Una di queste cellule vengono pellettate, aspirano il surnatante e risospesgono le cellule in un mezzo completo privo di fenolo rosso per ottenere una concentrazione di 10 alle sei cellule per millilitro. Diluire le cellule in un mezzo completo privo di fenolo rosso. Vedere le celle a goccia in un movimento circolare in un volume totale di 35 microlitri per pozzetto.
Incubare le cellule per un'ora a 37 gradi Celsius in un incubatore umidificato con il 5% di anidride carbonica. A 1,2 microlitri di materiale seminterrato ECM a 23,8 microlitri di mezzo completo privo di fenolo rosso per pozzetto, con un volume finale di 60 microlitri per pozzetto. Incubare le cellule a 37 gradi Celsius in un incubatore umidificato con il 5% di anidride carbonica.
Il giorno seguente, sostituire il mezzo con 100 microlitri di mezzo completo fresco senza fenolo rosso. Inserire la piastra da 96 pozzetti contenente sferoidi, in un microscopio di screening confocale ad alto contenuto. Selezionare i laser appropriati per eccitare i pavimenti utilizzati.
Acquisire i canali in sequenza per evitare la diafonia, visualizzare gli sferoidi utilizzando obiettivi appropriati. Per analizzare la morfologia degli sferoidi, segmentare gli sferoidi in base al FLoide coniugato fluorescente e alla colorazione. Segmentare i nuclei in base alla colorazione esadecimale tre, tre, tre, quattro, due.
Segmentare il citoplasma di ciascuna cellula con l'esagono residuo tre, tre, quattro, due, macchia che è presente nel citoplasma cellulare. Calcola diverse proprietà morfologiche degli sferoidi tra cui volume, superficie, sfericità e numero di nuclei per i suoi sferoidi. Ross ha ulteriori immagini per rimuovere sferoidi più piccoli di 75 micrometri cubi e più grandi di 900.000 micrometri cubici.
Per analizzare una singola cellula all'interno degli sferoidi, segmentare gli sferoidi in base alla colorazione sferoide coniugata fluorescentemente. Segmentare i nuclei in base alla colorazione esadecimale tre, tre, tre, quattro, due. Segmentare il citoplasma di ciascuna cellula con la colorazione esagonale residua tre, tre, tre, quattro, due che è presente nel citoplasma cellulare.
Segmentare i lisosomi in base alla colorazione secondaria degli anticorpi. Calcola diverse proprietà morfologiche delle cellule all'interno di ciascun sferoide, incluso il numero di lisosomi per cellula, il volume cellulare e l'area della superficie cellulare. La figura mostra una panoramica di tre diversi tipi di sferoidi, comprese le immagini a diversi piani confocali.
Viene anche mostrata una vista volumetrica dell'intero sferoide. La figura mostra il processo di segmentazione del pH, il pannello A mostra l'intero sferoide in una vista volumetrica. Il pannello B mostra la segmentazione impostata del citoplasma, dei nuclei e dei lisosomi all'interno di tutte le cellule di un singolo sferoide.

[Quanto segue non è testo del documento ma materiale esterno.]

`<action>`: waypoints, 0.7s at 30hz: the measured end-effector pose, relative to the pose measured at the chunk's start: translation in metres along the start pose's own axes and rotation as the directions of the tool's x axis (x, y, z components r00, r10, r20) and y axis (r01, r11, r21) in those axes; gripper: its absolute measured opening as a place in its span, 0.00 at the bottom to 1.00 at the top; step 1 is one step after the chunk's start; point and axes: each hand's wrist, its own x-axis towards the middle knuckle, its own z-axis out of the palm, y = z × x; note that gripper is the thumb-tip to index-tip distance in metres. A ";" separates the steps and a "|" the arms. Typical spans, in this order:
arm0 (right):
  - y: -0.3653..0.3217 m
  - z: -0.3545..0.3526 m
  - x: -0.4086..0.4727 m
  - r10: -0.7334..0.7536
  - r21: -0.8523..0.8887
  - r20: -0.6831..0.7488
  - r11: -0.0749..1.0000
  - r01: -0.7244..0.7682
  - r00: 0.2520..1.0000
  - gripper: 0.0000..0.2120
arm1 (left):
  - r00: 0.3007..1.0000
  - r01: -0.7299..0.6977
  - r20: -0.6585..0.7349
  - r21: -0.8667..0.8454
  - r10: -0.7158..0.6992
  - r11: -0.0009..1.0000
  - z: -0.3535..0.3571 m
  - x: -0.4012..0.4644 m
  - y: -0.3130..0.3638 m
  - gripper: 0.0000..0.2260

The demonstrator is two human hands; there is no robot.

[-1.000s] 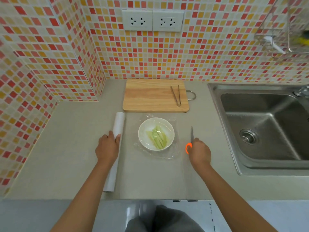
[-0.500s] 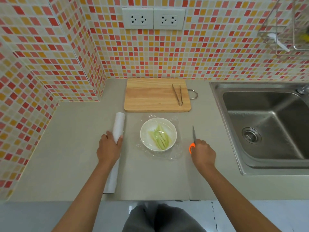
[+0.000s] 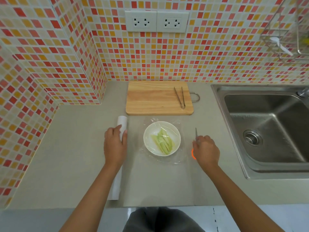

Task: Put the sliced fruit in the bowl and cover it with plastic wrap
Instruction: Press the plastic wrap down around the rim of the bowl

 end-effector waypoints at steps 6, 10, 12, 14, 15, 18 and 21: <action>-0.049 -0.004 0.030 0.072 0.688 0.104 0.715 -0.124 0.992 0.18 | 0.933 0.325 0.266 -0.335 -0.243 0.884 0.037 0.022 0.053 0.20; -0.070 0.005 0.038 0.051 0.746 0.159 0.647 -0.154 0.986 0.19 | 0.759 0.582 0.469 -0.179 -0.451 0.793 0.058 0.039 0.066 0.24; -0.075 0.010 0.040 0.050 0.760 0.178 0.628 -0.169 0.983 0.19 | 0.703 0.654 0.514 -0.195 -0.492 0.731 0.065 0.044 0.066 0.23; -0.077 0.015 0.040 0.036 0.767 0.203 0.615 -0.181 0.979 0.18 | 0.663 0.717 0.543 -0.265 -0.515 0.644 0.069 0.047 0.064 0.22; -0.077 0.018 0.040 0.026 0.772 0.212 0.608 -0.184 0.977 0.18 | 0.645 0.744 0.562 -0.308 -0.518 0.593 0.069 0.047 0.064 0.21; -0.077 0.024 0.037 0.006 0.768 0.235 0.612 -0.189 0.972 0.16 | 0.605 0.790 0.618 -0.387 -0.502 0.475 0.068 0.049 0.065 0.18; -0.079 0.029 0.036 -0.009 0.775 0.228 0.607 -0.176 0.974 0.16 | 0.610 0.785 0.625 -0.393 -0.486 0.479 0.067 0.052 0.065 0.13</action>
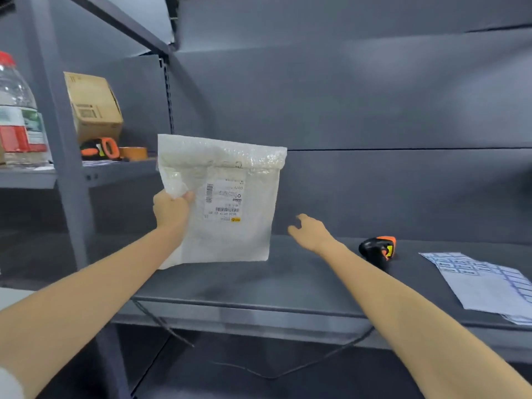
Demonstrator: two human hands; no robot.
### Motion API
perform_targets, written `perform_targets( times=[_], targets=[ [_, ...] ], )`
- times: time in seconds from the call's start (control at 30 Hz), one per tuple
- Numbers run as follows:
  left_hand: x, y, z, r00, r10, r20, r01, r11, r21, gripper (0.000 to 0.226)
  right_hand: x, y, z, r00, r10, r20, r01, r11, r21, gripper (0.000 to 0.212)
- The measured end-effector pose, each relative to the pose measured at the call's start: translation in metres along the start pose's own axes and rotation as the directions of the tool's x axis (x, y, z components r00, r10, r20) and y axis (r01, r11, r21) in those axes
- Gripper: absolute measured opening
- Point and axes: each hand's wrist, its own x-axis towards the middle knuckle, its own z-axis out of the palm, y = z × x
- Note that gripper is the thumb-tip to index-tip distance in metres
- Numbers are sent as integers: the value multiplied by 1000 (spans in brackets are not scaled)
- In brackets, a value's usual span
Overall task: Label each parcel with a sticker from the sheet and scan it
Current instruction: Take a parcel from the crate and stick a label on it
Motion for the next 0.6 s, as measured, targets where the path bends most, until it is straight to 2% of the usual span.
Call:
perform_targets(
  times=[0.07, 0.17, 0.2, 0.27, 0.33, 0.4, 0.5, 0.6],
  targets=[
    [-9, -4, 26, 998, -58, 16, 59, 996, -61, 7, -5, 11, -3, 997, 83, 1, -83, 984, 156, 54],
    [-23, -5, 60, 982, -188, -10, 184, 969, -166, 25, -12, 21, 4, 970, 240, -45, -198, 880, 431, 27],
    [-29, -6, 71, 968, -251, -25, 240, 948, -211, 28, -16, 22, 8, 950, 310, -33, -241, 799, 551, 29],
    [-40, -7, 90, 924, -381, -32, 354, 883, -310, 23, -20, 28, 22, 914, 402, 62, -294, 549, 783, 52],
    [-52, -9, 105, 879, -476, 9, 443, 811, -382, 12, -26, 29, 34, 919, 373, 124, -248, 305, 920, 71],
    [-62, -12, 117, 858, -511, 43, 480, 769, -422, 9, -27, 27, 41, 951, 288, 111, -159, 150, 976, 69],
    [-74, -16, 130, 846, -526, 87, 507, 743, -437, 13, -24, 23, 37, 968, 252, 9, -23, 54, 998, 59],
    [-80, -21, 134, 844, -491, 215, 534, 738, -412, 19, -19, 30, 28, 933, 354, -65, 55, 39, 998, 53]
  ],
)
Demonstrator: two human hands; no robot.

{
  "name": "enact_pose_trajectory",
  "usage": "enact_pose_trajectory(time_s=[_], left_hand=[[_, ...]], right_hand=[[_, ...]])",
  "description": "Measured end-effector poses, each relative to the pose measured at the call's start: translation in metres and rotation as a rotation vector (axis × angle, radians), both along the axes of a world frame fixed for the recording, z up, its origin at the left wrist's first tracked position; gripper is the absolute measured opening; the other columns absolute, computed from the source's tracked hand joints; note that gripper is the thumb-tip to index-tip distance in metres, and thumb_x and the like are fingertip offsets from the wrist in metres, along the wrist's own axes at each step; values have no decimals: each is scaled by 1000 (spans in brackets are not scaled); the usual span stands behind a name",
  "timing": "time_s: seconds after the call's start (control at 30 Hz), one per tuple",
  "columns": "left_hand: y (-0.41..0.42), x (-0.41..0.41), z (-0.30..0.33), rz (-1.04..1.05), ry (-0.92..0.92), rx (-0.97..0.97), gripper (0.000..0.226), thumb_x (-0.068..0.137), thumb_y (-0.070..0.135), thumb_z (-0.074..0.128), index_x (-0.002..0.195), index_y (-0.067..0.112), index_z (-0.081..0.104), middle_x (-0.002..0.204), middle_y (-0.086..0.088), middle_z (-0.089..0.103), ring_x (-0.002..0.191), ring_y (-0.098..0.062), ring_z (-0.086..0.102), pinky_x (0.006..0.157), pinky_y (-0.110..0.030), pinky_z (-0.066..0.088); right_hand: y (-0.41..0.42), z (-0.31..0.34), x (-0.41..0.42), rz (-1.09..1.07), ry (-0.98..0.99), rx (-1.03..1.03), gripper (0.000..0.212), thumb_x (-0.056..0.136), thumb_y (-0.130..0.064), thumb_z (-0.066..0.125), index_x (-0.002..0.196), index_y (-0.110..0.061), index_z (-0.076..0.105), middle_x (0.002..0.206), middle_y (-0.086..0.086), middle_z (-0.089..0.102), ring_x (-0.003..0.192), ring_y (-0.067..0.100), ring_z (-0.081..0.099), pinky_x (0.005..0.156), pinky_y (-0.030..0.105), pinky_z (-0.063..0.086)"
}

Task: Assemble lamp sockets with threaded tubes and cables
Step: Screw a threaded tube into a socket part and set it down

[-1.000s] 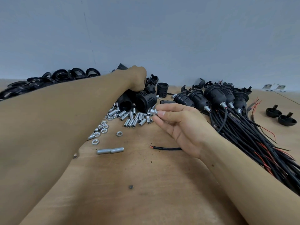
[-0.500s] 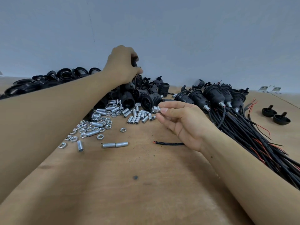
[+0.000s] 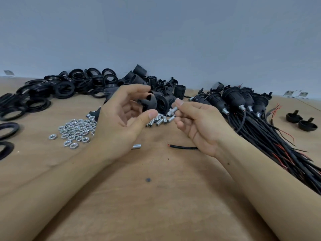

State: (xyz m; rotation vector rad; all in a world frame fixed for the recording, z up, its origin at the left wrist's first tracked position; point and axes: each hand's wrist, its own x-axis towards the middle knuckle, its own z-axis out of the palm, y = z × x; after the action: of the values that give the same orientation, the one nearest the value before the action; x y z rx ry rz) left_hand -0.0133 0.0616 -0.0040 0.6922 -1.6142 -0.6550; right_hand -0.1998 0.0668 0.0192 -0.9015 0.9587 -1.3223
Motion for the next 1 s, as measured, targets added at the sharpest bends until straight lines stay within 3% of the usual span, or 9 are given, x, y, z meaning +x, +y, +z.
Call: enact_pose_trajectory(time_s=[0.07, 0.2, 0.3, 0.4, 0.53, 0.63, 0.73, 0.83, 1.0], left_hand=[[-2, -2, -3, -2, -33, 8, 40, 84, 14, 73, 121, 23, 61, 116, 5, 66, 105, -6, 64, 86, -19, 51], [-6, -2, -7, -82, -5, 107, 38, 80, 13, 73, 116, 23, 64, 115, 0, 66, 94, -24, 71, 86, -29, 55], [-10, 3, -6, -110, 0, 103, 38, 79, 12, 74, 114, 24, 65, 111, 8, 67, 102, -29, 70, 91, -34, 56], [-13, 5, -6, -109, -29, 100, 37, 80, 17, 75, 114, 25, 65, 114, 4, 67, 106, -25, 68, 93, -39, 56], [-11, 6, -4, -63, -9, 98, 37, 80, 21, 75, 115, 26, 65, 115, 2, 67, 98, -17, 70, 87, -40, 59], [-11, 7, -4, -66, -23, 125, 38, 80, 22, 76, 116, 24, 66, 112, -6, 67, 87, -29, 73, 77, -51, 60], [-9, 7, -3, -82, -12, 132, 39, 80, 27, 75, 117, 17, 66, 96, -9, 71, 74, -26, 74, 70, -38, 61], [-8, 9, -3, -79, -21, 128, 37, 80, 28, 78, 115, 22, 66, 91, -7, 72, 71, -23, 73, 67, -31, 59], [-7, 13, -3, -59, -35, 60, 39, 78, 33, 76, 116, 32, 66, 110, 7, 70, 81, -21, 74, 71, -44, 62]], right_hand=[[-1, 0, 0, 3, 2, -17, 8, 89, -8, 69, 83, -2, 69, 62, 4, 61, 50, 11, 59, 51, 17, 51], [-1, -1, 2, -7, 17, -69, 3, 87, -3, 68, 87, -1, 71, 64, 5, 64, 53, 12, 62, 54, 18, 52], [-1, 0, 1, -18, 100, -161, 7, 86, -1, 68, 86, -6, 73, 66, 5, 67, 56, 13, 65, 53, 16, 51], [0, -1, 1, -24, 131, -270, 6, 88, -3, 68, 86, -5, 73, 69, 7, 69, 61, 17, 68, 58, 19, 53], [3, -4, 6, 10, 230, -359, 6, 89, -5, 68, 89, -8, 73, 75, 12, 73, 69, 23, 72, 63, 23, 56], [4, -4, 6, -5, 335, -429, 6, 88, -2, 68, 89, -7, 72, 74, 10, 73, 68, 23, 72, 64, 24, 57], [8, -4, 6, -15, 410, -537, 9, 88, 0, 69, 92, -8, 71, 77, 4, 74, 70, 21, 73, 66, 23, 57], [11, -5, 7, -21, 476, -586, 13, 88, -1, 69, 93, -13, 71, 78, 0, 74, 71, 19, 73, 67, 22, 57], [11, -6, 8, 5, 491, -553, 10, 93, -6, 64, 95, -9, 72, 75, 7, 72, 68, 23, 72, 64, 28, 59]])
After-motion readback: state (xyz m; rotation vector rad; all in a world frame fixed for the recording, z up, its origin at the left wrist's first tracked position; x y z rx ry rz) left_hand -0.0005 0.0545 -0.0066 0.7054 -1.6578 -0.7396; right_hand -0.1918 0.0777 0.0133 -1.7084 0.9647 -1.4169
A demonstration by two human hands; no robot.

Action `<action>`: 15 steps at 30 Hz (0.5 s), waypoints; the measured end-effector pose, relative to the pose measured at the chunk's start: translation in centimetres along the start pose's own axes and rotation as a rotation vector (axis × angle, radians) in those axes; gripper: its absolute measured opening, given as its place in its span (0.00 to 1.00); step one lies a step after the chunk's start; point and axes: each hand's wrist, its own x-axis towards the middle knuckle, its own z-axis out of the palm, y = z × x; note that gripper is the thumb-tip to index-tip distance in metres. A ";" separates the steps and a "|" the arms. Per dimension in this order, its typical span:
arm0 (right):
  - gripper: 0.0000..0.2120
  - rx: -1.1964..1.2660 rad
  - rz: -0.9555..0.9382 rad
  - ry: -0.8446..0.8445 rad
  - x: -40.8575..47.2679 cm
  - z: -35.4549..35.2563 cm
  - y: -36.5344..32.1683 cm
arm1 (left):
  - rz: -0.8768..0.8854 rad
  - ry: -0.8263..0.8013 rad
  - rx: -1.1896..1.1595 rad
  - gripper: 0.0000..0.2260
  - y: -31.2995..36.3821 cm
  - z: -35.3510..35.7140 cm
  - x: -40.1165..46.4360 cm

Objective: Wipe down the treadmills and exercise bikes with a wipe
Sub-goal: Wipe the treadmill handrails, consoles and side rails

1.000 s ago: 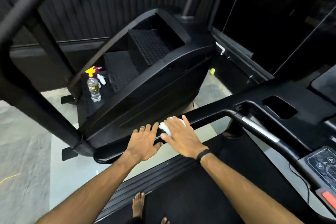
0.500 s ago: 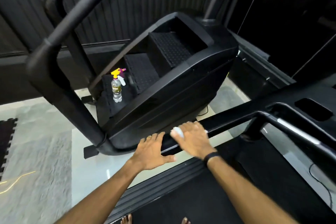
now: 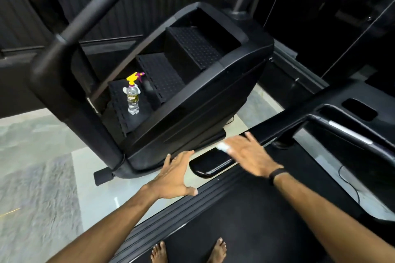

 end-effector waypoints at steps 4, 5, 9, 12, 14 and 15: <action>0.25 -0.078 0.247 -0.118 2.4 -0.7 -0.1 | -0.080 0.014 -0.009 0.52 -0.9 -0.6 -0.8; 0.25 -0.091 0.219 -0.137 2.9 -0.5 -1.7 | -0.104 0.015 -0.008 0.52 -1.0 -0.5 -0.9; 0.24 -0.112 -0.034 -0.153 2.6 1.7 -10.4 | -0.203 -0.006 0.068 0.49 -1.3 0.1 -0.3; 0.23 -0.096 -0.095 -0.112 1.6 3.0 -13.2 | -0.261 -0.051 0.120 0.47 -1.4 0.0 0.3; 0.23 -0.060 -0.064 -0.153 2.0 2.5 -13.2 | -0.290 -0.067 0.156 0.47 -1.4 -0.1 0.5; 0.23 -0.041 -0.042 -0.188 2.5 2.1 -13.1 | -0.298 -0.068 0.168 0.46 -1.3 -0.2 0.6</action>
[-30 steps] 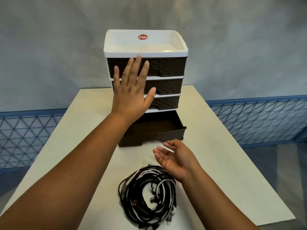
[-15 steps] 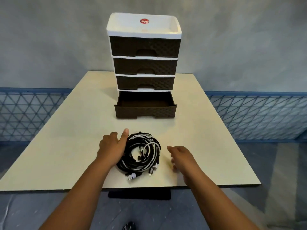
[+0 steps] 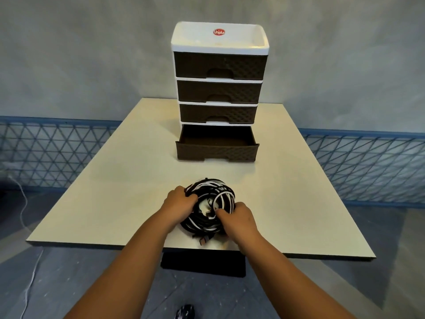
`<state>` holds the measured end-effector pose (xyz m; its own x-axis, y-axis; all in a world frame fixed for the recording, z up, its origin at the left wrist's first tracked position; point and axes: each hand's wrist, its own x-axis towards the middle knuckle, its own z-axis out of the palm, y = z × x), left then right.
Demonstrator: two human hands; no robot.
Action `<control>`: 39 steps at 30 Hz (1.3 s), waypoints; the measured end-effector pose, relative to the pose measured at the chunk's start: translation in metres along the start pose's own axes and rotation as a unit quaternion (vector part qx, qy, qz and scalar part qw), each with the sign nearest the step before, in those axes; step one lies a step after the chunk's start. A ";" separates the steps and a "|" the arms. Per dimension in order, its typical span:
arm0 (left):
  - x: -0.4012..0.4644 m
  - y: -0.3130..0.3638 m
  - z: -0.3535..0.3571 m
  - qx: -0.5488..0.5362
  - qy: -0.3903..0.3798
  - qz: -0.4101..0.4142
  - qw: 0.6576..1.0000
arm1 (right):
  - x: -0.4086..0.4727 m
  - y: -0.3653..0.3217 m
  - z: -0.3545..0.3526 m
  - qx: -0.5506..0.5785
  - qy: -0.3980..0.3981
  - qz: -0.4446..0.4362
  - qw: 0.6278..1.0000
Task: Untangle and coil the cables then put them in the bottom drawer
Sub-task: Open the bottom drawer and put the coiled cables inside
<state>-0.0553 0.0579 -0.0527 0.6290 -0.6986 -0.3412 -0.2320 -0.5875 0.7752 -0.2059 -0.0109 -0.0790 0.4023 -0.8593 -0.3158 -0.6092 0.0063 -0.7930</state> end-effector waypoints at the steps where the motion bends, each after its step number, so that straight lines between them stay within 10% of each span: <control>1: -0.001 -0.001 0.002 -0.013 0.008 0.013 1.000 | -0.001 0.001 0.000 0.010 0.006 0.000 1.000; 24: 0.124 0.123 -0.059 -0.063 -0.012 0.100 0.993 | 0.102 -0.128 -0.039 0.200 0.125 -0.042 0.971; 39: 0.213 0.143 -0.050 -0.066 -0.169 -0.082 0.980 | 0.207 -0.151 -0.074 0.214 -0.080 0.122 0.966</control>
<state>0.0823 -0.1546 0.0118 0.3624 -0.7084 -0.6057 -0.0362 -0.6601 0.7503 -0.0814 -0.2279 0.0141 0.4030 -0.7157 -0.5705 -0.3749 0.4395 -0.8162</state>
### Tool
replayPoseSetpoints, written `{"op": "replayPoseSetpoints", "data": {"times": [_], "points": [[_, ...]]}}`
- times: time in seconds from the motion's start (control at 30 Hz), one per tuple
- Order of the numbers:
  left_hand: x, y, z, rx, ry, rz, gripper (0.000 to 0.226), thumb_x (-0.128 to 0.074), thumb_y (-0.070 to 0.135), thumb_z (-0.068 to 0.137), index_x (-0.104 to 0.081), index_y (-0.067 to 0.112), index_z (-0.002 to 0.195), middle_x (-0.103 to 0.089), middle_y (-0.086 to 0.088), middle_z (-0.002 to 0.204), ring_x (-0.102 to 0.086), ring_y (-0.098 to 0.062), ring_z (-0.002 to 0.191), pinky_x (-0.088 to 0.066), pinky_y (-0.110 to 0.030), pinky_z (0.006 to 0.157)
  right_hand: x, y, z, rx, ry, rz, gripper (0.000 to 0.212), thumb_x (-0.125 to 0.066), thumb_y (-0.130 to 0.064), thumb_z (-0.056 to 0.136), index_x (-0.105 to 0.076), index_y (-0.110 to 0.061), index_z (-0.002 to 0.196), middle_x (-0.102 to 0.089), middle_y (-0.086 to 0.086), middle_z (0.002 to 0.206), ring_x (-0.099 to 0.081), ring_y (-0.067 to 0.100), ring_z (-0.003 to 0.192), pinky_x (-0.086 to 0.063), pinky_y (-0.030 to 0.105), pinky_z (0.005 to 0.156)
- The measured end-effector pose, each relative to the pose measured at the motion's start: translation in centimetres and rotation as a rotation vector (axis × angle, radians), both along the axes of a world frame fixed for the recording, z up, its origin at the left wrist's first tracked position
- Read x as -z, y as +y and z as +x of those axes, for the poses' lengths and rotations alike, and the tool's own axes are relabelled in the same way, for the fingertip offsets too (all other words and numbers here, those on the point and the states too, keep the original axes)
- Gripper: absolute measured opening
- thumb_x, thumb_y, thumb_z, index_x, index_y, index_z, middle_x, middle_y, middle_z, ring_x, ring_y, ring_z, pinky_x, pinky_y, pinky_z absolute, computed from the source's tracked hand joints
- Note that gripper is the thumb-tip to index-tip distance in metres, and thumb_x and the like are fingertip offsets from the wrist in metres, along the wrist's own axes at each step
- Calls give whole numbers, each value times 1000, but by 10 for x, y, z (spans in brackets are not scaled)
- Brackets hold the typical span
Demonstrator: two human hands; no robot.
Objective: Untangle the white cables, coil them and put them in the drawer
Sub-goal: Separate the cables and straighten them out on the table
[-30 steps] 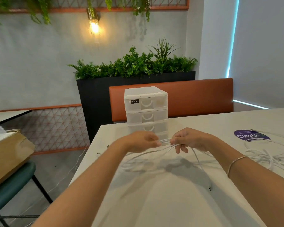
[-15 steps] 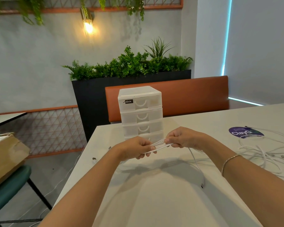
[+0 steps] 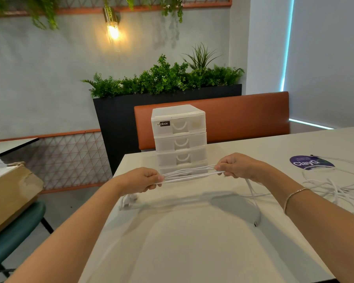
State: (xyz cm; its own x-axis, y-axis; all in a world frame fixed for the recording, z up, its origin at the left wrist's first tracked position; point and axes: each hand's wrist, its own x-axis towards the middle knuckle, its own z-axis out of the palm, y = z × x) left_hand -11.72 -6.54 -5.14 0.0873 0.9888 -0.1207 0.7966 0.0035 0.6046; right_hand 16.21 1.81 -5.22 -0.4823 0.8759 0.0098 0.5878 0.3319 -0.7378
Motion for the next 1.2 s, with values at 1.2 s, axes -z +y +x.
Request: {"op": "replayPoseSetpoints", "data": {"times": [1.2], "points": [[7, 31, 99, 132, 141, 165, 34, -30, 32, 102, -55, 17, 119, -61, -4, 117, -58, -20, 101, -43, -33, 92, 14, -15, -35, -45, -148, 301, 34, -45, -23, 97, -54, -18, 64, -51, -6, 65, -44, 10, 65, -31, 16, 56]]}}
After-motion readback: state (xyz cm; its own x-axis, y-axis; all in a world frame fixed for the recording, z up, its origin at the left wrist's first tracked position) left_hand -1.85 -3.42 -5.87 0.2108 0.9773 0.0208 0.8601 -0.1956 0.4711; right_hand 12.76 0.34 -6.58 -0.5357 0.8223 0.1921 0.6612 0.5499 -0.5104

Il citoplasma e i nuclei sono segmentati in base alla colorazione esadecimale tre, tre, tre, quattro, due. E i lisosomi sono segmentati in base alla colorazione anticorpale anti laboratorio. I pannelli C mostrano lo stesso segmentato del pannello B, ma in una vista a tre piani.
È possibile effettuare varie misurazioni morfologiche a livello di sferoidi. Queste misurazioni includono il calcolo del numero di nuclei per sferoidi, così come questi Felicity, volume e superficie del pH. Il volume tipico di ogni cella nei tre tipi di sferoidi.
Così come il numero di lisosomi per cellula sono mostrati in questa figura. L'ottimizzazione della densità iniziale dei posti a sedere delle celle all'inizio della generazione sp è un passo fondamentale. La figura mostra che l'aggiunta di troppe cellule consente ancora la formazione di sferoidi.
Tuttavia, questo può provocare la fusione se sferoidi. Gli sferoidi prodotti in questo modo possono essere sottoposti ad analisi trascrittomico e proteomica. Questa tecnica viene utilizzata per analizzare quantitativamente l'assorbimento della somministrazione di farmaci tali nano particelle e valutare la loro tossicità per le singole cellule negli sferoidi.